> _TASK GOAL_:
If a line in the listing below contains "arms", return that line.

> _DATA EXTRACTS_:
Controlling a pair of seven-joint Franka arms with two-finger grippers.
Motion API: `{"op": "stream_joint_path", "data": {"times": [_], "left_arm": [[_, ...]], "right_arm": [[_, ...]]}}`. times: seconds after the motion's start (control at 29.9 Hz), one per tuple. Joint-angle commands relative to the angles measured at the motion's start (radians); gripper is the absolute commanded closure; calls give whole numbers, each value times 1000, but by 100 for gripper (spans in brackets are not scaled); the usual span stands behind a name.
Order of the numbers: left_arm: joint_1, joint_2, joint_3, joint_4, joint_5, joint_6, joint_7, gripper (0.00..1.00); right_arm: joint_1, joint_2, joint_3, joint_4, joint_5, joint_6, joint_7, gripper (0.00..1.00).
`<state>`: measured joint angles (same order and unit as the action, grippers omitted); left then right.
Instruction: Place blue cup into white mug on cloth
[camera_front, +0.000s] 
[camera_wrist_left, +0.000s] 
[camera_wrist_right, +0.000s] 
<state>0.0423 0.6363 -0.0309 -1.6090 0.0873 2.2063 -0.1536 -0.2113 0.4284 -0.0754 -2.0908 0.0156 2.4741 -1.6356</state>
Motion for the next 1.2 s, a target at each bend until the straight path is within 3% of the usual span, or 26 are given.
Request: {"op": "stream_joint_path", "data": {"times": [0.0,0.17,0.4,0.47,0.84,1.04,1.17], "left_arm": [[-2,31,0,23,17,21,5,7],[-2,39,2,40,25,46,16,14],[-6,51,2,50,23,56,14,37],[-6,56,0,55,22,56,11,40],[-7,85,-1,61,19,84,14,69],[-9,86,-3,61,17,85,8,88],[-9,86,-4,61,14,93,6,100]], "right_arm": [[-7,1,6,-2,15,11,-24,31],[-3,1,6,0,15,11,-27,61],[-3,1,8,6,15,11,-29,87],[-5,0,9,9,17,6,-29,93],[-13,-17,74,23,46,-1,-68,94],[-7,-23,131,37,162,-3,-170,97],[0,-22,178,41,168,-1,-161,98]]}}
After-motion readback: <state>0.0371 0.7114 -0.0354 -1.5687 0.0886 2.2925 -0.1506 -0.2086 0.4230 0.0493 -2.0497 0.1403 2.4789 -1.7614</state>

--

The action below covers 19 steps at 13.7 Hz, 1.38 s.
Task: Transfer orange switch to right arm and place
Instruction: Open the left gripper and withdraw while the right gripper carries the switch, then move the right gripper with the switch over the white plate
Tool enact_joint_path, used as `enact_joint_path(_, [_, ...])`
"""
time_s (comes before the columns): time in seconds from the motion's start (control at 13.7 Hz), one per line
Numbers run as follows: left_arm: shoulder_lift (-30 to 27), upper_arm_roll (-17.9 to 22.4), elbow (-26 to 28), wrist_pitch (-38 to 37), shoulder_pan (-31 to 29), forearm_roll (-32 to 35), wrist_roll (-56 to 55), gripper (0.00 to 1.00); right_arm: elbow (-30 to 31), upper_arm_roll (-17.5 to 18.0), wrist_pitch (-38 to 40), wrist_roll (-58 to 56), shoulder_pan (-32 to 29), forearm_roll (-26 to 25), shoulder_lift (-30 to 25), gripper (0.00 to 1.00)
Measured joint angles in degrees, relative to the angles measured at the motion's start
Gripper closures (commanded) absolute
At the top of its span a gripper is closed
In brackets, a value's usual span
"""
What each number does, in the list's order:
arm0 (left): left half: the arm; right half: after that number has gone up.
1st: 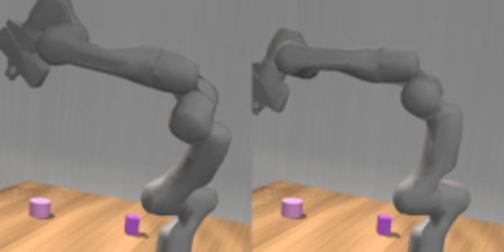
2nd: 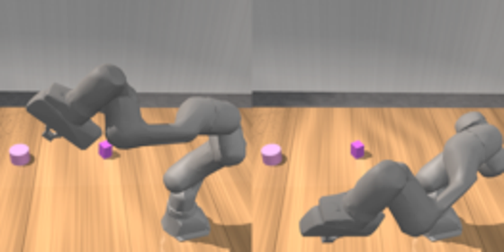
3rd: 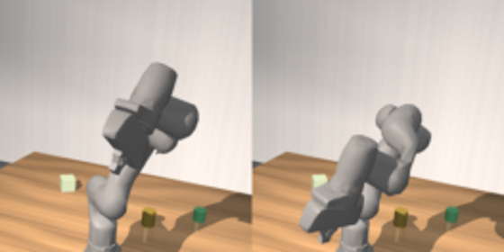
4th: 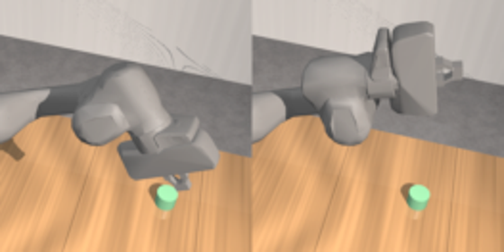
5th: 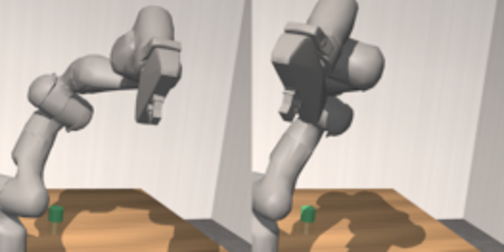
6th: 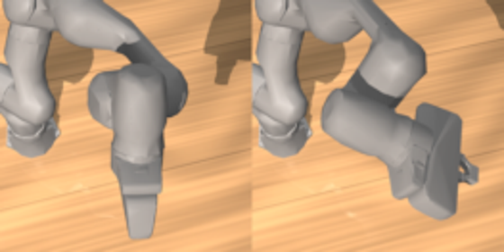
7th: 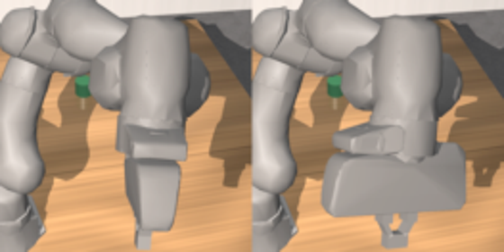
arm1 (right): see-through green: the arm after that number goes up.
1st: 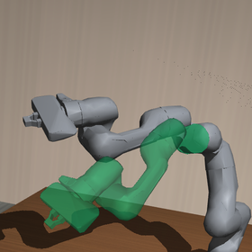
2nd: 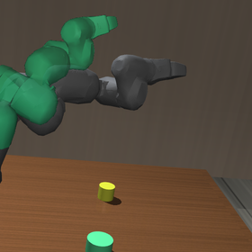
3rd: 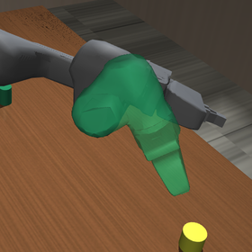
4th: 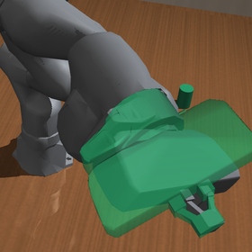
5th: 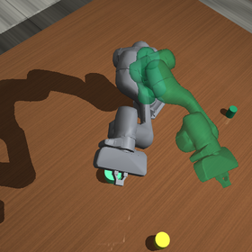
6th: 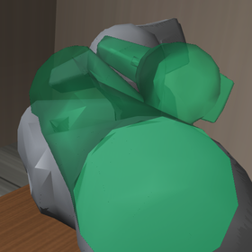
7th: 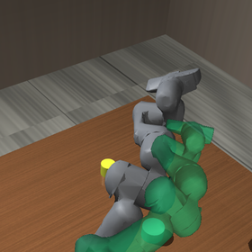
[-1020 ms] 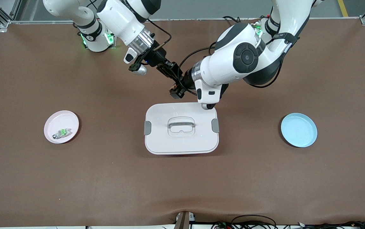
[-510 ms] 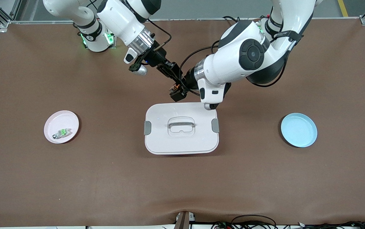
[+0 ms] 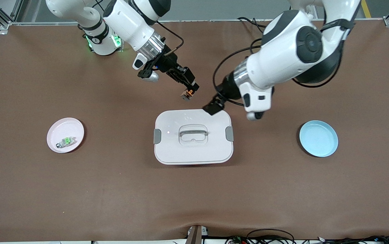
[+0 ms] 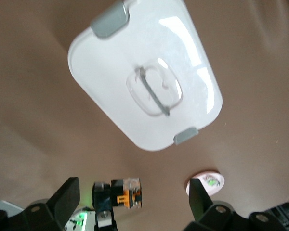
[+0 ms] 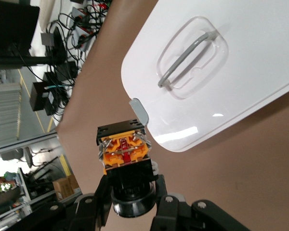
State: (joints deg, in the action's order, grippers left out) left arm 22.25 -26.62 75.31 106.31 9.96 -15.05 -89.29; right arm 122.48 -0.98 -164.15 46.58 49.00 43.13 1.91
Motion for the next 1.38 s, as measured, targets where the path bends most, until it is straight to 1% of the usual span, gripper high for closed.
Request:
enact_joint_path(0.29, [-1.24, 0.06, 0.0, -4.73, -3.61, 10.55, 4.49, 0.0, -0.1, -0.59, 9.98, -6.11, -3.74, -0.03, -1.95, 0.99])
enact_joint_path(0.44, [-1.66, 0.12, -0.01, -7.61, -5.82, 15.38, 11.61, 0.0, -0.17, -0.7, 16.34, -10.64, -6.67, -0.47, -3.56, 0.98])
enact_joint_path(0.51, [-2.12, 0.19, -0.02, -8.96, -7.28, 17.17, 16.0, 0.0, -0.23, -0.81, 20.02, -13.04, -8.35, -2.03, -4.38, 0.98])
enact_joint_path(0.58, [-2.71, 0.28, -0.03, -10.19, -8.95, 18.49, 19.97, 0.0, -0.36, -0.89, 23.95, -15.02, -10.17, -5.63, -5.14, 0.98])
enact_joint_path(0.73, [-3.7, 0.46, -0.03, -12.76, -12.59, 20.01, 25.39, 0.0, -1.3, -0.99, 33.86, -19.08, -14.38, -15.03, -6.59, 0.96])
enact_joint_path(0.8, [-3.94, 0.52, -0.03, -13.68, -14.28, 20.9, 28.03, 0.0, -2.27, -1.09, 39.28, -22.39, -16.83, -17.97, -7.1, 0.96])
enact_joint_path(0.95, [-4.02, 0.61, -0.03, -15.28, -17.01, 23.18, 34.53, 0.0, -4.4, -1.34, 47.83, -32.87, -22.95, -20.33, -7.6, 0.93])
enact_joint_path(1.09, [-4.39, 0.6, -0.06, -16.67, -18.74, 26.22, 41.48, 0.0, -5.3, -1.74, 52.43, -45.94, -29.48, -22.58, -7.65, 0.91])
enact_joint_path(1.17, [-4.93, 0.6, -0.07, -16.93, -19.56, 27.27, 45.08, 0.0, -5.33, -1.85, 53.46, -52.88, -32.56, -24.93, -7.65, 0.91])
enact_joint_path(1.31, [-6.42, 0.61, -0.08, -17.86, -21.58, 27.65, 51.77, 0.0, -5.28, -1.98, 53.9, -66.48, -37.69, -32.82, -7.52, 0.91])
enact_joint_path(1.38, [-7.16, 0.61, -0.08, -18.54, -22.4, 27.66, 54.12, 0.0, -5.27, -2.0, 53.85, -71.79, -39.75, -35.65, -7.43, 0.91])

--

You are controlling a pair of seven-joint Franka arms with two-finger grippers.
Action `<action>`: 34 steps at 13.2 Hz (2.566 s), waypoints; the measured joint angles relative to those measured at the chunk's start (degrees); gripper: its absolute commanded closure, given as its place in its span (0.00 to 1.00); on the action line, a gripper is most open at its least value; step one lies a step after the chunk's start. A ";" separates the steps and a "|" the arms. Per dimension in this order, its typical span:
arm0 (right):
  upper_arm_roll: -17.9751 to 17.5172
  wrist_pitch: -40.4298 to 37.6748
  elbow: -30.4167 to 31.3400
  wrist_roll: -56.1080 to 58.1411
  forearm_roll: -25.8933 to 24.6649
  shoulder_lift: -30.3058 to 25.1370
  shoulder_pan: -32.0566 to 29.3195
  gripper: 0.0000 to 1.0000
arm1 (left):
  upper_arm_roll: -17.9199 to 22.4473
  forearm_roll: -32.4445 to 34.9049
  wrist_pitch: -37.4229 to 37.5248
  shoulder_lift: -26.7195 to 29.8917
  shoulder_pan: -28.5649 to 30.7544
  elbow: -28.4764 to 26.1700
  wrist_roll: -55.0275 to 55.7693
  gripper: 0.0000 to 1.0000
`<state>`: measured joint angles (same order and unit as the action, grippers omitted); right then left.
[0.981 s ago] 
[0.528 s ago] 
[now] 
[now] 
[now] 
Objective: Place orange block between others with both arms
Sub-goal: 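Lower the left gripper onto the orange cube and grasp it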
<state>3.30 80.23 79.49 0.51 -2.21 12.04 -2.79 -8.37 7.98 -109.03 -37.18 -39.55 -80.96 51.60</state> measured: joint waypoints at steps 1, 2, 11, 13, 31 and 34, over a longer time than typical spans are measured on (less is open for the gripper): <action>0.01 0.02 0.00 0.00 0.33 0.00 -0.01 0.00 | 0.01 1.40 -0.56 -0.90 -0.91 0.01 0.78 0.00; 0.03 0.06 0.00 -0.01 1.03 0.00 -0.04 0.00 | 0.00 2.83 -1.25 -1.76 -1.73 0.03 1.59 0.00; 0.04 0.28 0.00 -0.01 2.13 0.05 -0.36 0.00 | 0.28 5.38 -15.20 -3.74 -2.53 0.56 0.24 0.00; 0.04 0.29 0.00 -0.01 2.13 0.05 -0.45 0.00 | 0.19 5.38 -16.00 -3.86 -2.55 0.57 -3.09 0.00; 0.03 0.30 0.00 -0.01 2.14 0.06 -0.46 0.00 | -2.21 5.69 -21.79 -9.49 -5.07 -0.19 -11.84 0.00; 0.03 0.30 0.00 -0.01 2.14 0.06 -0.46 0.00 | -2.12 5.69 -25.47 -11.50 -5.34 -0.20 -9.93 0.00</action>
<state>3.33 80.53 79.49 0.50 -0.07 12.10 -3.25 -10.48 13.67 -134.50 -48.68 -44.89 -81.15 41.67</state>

> _TASK SOLUTION_:
Controlling a pair of seven-joint Franka arms with two-finger grippers.
You are controlling a pair of seven-joint Franka arms with two-finger grippers.
Action `<action>`: 34 steps at 13.2 Hz (2.566 s), waypoints; the measured joint angles relative to those measured at the chunk's start (degrees); gripper: its absolute commanded closure, given as its place in its span (0.00 to 1.00); on the action line, a gripper is most open at its least value; step one lies a step after the chunk's start. A ";" separates the steps and a "|" the arms. Per dimension in this order, its typical span:
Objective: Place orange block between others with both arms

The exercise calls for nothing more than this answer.